I tend to think this women is reaching for whatever she can get out of desperation...I know lots of people of feeling that way in this economy.
OmSigDAVID
 
  1  
Reply Tue 4 Aug, 2009 03:04 pm
@Linkat,
Linkat wrote:

In theory I agree - but only if the placement office refused to assist this student (which I find highly unlikely).

Some of the facts that I did find was that her GPA is 2.7. Depends on the articles you read how much info is provided.

Not stellar and not from a stellar college. What reasonable person could expect to find a job in a few months in this economy unless you were extremely lucky and/or have excellent grades/college, etc. There are people that cannot find jobs for a longer period of time with pertainent experience. Should they be able to go back to their college and request their tuition back?

One item I read in the an article "This story illuminates a larger problem in the generation of instant gratification.
Many young people in their 20s today are having trouble in employment due to short attention spans and the need for immediate recognition and advancement. "

Could this be what we seem to be seeing instant gratification?

I tend to think this women is reaching for whatever she can get out of desperation...I know lots of people of feeling that way in this economy.

I surmise that this case sounds in breach of contract;
maybe also in negligence. Either way, plaintiff has the burden of proof
of her allegations in the pleadings.

She has to prove that defendant made and defaulted upon promises.
It remains to be seen what those promises are alleged to be
(in her testimony) and what defendant did or failed to do.

Chances are that the case will settle out; that 's what usually happens.





David

Linkat
 
  1  
Reply Tue 4 Aug, 2009 03:08 pm
@OmSigDAVID,
I'm not so concerned about the actual legality - more I am interested in what prompts some one to do this... is it the entitlement? Is it the frustration of not being able to find a job? And what could be the potential impacts of settling? More students suing for this? Not sure if the college would really want to open themselves up for the potential impact.
OmSigDAVID
 
  1  
Reply Tue 4 Aug, 2009 03:30 pm
@Linkat,
Linkat wrote:

I'm not so concerned about the actual legality - more I am interested in what prompts some one to do this... is it the entitlement?
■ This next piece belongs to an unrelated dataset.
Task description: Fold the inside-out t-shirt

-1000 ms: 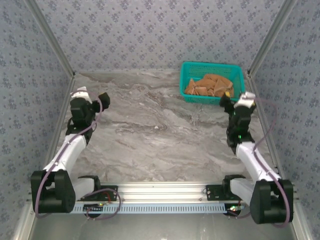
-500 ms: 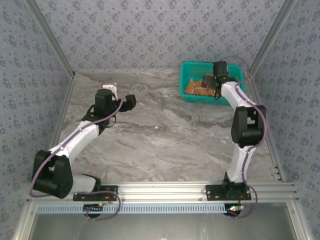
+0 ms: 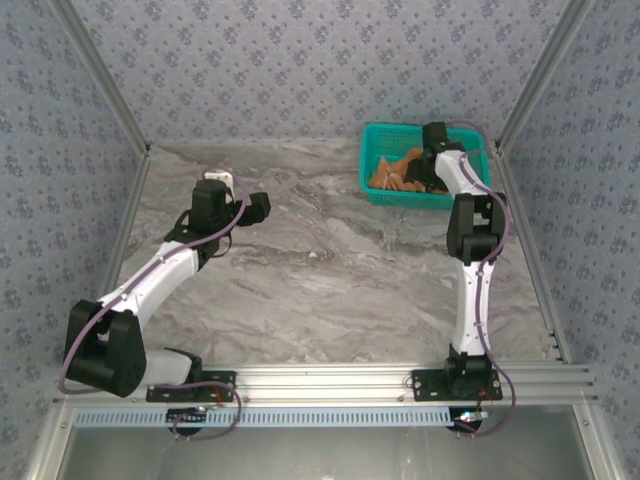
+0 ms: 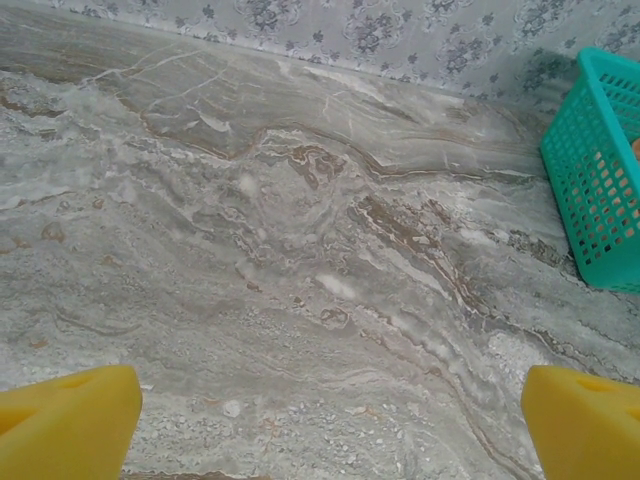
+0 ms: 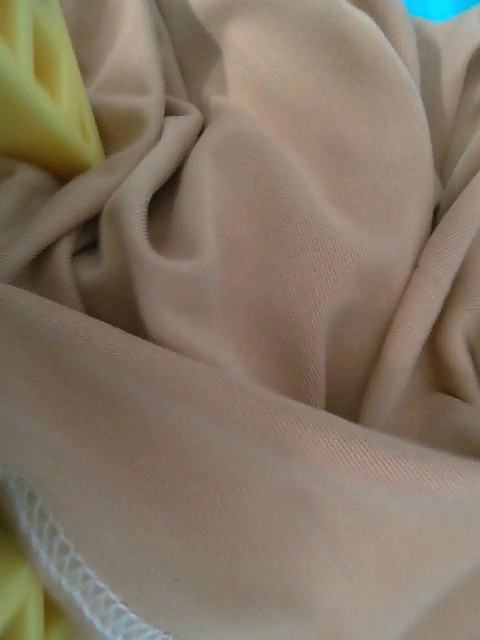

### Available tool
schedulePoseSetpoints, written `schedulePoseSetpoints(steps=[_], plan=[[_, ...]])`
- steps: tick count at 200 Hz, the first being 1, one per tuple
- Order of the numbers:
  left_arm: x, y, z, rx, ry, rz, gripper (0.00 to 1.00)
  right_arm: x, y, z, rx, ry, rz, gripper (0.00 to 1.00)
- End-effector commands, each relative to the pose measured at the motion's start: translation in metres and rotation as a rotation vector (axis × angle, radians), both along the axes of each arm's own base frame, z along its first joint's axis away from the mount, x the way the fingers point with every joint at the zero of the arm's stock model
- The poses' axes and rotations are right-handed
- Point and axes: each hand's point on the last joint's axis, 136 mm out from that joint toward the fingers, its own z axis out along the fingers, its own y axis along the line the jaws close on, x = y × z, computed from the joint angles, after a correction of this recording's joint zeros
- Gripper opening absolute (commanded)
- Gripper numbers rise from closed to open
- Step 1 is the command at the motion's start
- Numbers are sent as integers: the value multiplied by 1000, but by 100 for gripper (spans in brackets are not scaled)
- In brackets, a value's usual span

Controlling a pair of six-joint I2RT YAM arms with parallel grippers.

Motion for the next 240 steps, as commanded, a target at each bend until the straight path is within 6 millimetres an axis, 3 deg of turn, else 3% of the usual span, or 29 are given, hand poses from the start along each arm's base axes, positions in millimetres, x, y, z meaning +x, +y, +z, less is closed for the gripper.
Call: schedulePoseSetpoints(steps=[1, 25, 37, 43, 62, 70, 75, 95, 118, 140, 173, 185, 198, 209, 221, 224, 229, 240], plan=[[-3, 3, -7, 21, 29, 19, 98, -4, 14, -10, 73, 57, 21, 57], [-5, 6, -9, 37, 38, 26, 98, 8, 21, 9, 118, -13, 42, 22], [-8, 8, -9, 43, 45, 33, 98, 14, 25, 34, 133, -82, 69, 5], [-9, 10, -9, 46, 47, 37, 98, 17, 25, 57, 133, -141, 80, 1], [-15, 12, -3, 44, 44, 40, 98, 15, 29, 140, 133, -341, 103, 0], [-19, 14, 0, 41, 39, 44, 98, 5, 31, 169, 135, -401, 108, 0], [-21, 16, 2, 38, 36, 49, 98, -2, 32, 201, 138, -474, 114, 0], [-32, 25, 8, 25, 15, 85, 98, -43, 58, 288, 164, -688, 166, 0], [-43, 37, 16, 17, -19, 134, 98, -96, 102, 352, 150, -832, 277, 0], [-51, 53, 28, 26, -56, 201, 98, -137, 152, 386, 159, -904, 408, 0], [-67, 87, 42, 17, -95, 352, 98, -176, 234, 394, 255, -912, 611, 0], [-75, 100, 46, 15, -107, 407, 98, -179, 261, 381, 310, -871, 658, 0], [-84, 113, 50, 17, -122, 462, 98, -178, 293, 351, 380, -778, 714, 4], [-89, 119, 53, 14, -137, 480, 98, -175, 316, 317, 415, -667, 755, 21], [-92, 121, 54, 12, -143, 484, 98, -175, 332, 277, 416, -543, 794, 50], [-93, 121, 54, 11, -144, 484, 98, -175, 334, 270, 409, -521, 803, 61], [-93, 121, 54, 10, -145, 481, 98, -176, 334, 257, 386, -484, 818, 71], [-93, 118, 53, 4, -140, 469, 98, -167, 315, 235, 276, -446, 790, 79]])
Is it the frustration of not being able to find a job? And what could be the potential impacts of settling? More students suing for this? Not sure if the college would really want to open themselves up for the potential impact.

Most of the time, settlements include confidentiality agreements,
by whose terms, the paid settlements are refundable,
if plaintiffs reveal their terms.

As to what causes them:
that is a question in psychology.

Sometimes its a matter of mood.

There was one case wherein a law student was out shopping,
when she saw that she was passing by the office of defendant 's insurance carrier.
She sought to settle her case.
She ascended to its offices, and was rebuffed by claims staffers
who were more interested in going home at the end of the day.
She took offense, and strode to her law library,
where she began her research with impassioned determination
to get them. She cobbled together a novel theory of liability
that the defense counsel laffed off, but she sold the NY Court of Appeals on it
and it became the law of the land, terrorizing insurance carriers
for several years until eventually it was ruled unconstitutional.


It has been the case for many years that mentally unbalance people
are very litigious, and are known for throwing wide nets on rich corporations
for paranoid and psychotic reasons.

U never know.
0 Replies
 
roger
 
  1  
Reply Tue 4 Aug, 2009 04:08 pm
@Linkat,
I also recently read that disability claims are on the increase among the unemployed. Maybe someone works in spite of a disability in hopes of keeping the job; maybe it's just desparation.
0 Replies
 
ossobuco
 
  1  
Reply Tue 4 Aug, 2009 06:07 pm
@Linkat,
Before I read any replies, let me just say "good grief".